Published daily by the Lowy Institute

An explanation for the decline of China’s aid in the Pacific

A drop in Chinese funding may be a sign of belt tightening in an effort to tackle Beijing’s own domestic debt problem.

Staff from the Chinese Embassy in Tonga welcome a flotilla of the People's Liberation Army Navy delivering relief supplies in Nuku' alofa, Tonga, 15 February 2022 (Xue Chengqing/Xinhua via Getty Images)
Staff from the Chinese Embassy in Tonga welcome a flotilla of the People's Liberation Army Navy delivering relief supplies in Nuku' alofa, Tonga, 15 February 2022 (Xue Chengqing/Xinhua via Getty Images)

The dataset for the Lowy Institute Pacific Aid Map project has charted the fluctuating levels of China’s aid in the region. Between 2008 and 2016, the disbursed amount of Chinese aid more than doubled. But 2016 also marked a watershed. From that point on, the amount of aid provided by China to the region has been in decline.

The data does not contradict recent perceptions that China has sought to “increase its engagement” with Pacific Island countries. The provision of official development assistance is just one measure. China’s connections to the Pacific can be otherwise strengthened through security cooperation, such as the China-Solomon Islands security deal, which has increased Beijing’s links with Honiara, or commercial activities such as trade or foreign direct investment.
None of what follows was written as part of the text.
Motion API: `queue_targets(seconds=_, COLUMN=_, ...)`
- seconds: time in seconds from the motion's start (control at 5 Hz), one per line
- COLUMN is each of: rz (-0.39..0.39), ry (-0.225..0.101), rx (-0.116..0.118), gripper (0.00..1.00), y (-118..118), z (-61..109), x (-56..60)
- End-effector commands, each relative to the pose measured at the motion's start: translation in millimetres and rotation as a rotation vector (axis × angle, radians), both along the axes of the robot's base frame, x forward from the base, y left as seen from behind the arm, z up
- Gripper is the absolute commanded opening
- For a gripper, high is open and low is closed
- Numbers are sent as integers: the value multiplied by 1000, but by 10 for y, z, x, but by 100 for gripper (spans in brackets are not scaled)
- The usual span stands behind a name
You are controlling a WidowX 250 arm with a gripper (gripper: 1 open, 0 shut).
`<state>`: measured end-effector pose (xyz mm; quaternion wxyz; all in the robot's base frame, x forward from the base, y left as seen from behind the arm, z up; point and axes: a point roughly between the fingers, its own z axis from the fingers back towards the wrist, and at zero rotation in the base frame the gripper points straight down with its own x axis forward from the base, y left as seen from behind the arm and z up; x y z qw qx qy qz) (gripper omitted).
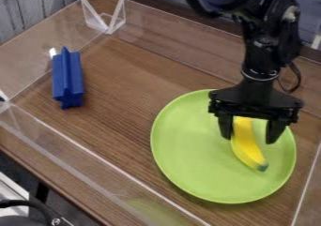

China’s aid, as collated in the Lowy Institute Pacific Aid Map, consists of grants and concessional loans issued by state-controlled policy banks, such as EXIM Bank of China and China Development Bank, usually to finance infrastructure projects. The grants mainly include donations of funds, goods or social services, for example Chinese medical teams serving in local hospitals providing clinical treatment and training. Concessional and semi-concessional loans constitute most of China’s aid in the Pacific, so the trajectory of China’s aid volume suggests that such loans from China have been declining continuously since 2016.

China’s infrastructure aid projects, financially supported by concessional loans and implemented by Chinese state-owned enterprises, have generated much criticism for being badly planned. For example, a China-sponsored grand national conference centre in Vanuatu was criticised as a “white elephant”. Ill-conceived infrastructure yielding few economic returns is very likely to worsen the debt issue in recipient countries, even though concessional loans issued by EXIM Bank to low-income countries with “a two per cent interest rate, six-year grace periods, and 20-year maturities” technically meet the standard set by the Organisation for Economic Cooperation and Development of an overseas development assistance grant equivalent.

China’s Ministry of Finance has since required state-owned entities to defend the economic viability of their foreign investment plans and assess political risks possibly incurred.

Pacific Island countries are particularly susceptible to debt distress due to the inherent weakness of having limited domestic markets, small populations, limited land and remote geographical location, which all impede exports and imports. The pandemic and the effects of climate change have aggravated their vulnerability. For example, Samoa, a low-income country identified at a high risk of debt stress by the International Monetary Fund, in 2021 confirmed that the US$100 million Vaiusu Bay port project to which China committed had been cancelled as it was surplus to need.

Beijing delivers its infrastructure aid to recipient countries through a nexus of corporations and bureaucratic organisations. Theoretically, the state-owned entities are the implementing agency subject to approval by the bureaucracy in China. However, since many of the Chinese state-owned entities are on domestic or overseas stock markets, they are in fact quasi-autonomous profit-oriented corporations. In order to secure revenue streams, they have been known to bypass the bureaucracy and take an ad hoc approach to lobby governments in the recipient countries to initiate a construction project without careful consideration of the practicalities.

Following the experience of Hambantota Port in Sri Lanka, widely considered a white elephant following its completion in 2017, Beijing tightened financial regulations governing foreign investment. China’s Ministry of Finance has since required state-owned entities to defend the economic viability of their foreign investment plans and assess political risks possibly incurred, while also better documenting transactions in foreign currencies to assuage suspicions that overseas investment in infrastructure may hide illicit capital outflow. This may help explain the drop off in China’s aid to the Pacific.

Lending by policy banks in China to finance infrastructure projects abroad has also slowed since 2016. Beijing’s deleveraging campaign starting from 2015 to mitigate China’s domestic debt problem caused by unsupervised and opaque lending had a significant impact on the volumes of concessional loans issued. And despite being a large creditor to many developing economies, and the largest bilateral lender in the Pacific, China is plagued by its own debt problem and surplus capacity, which has been exported via the Belt and Road Initiative to offset debts, only to reinforce the cycle.

So, the declining volume of concessional loans issued from China to Pacific Islands countries, and China’s aid in the Pacific in general, is largely a consequence of Beijing’s tightened control over foreign investment by state-owned entities along with efforts to tackle China’s domestic debt problem.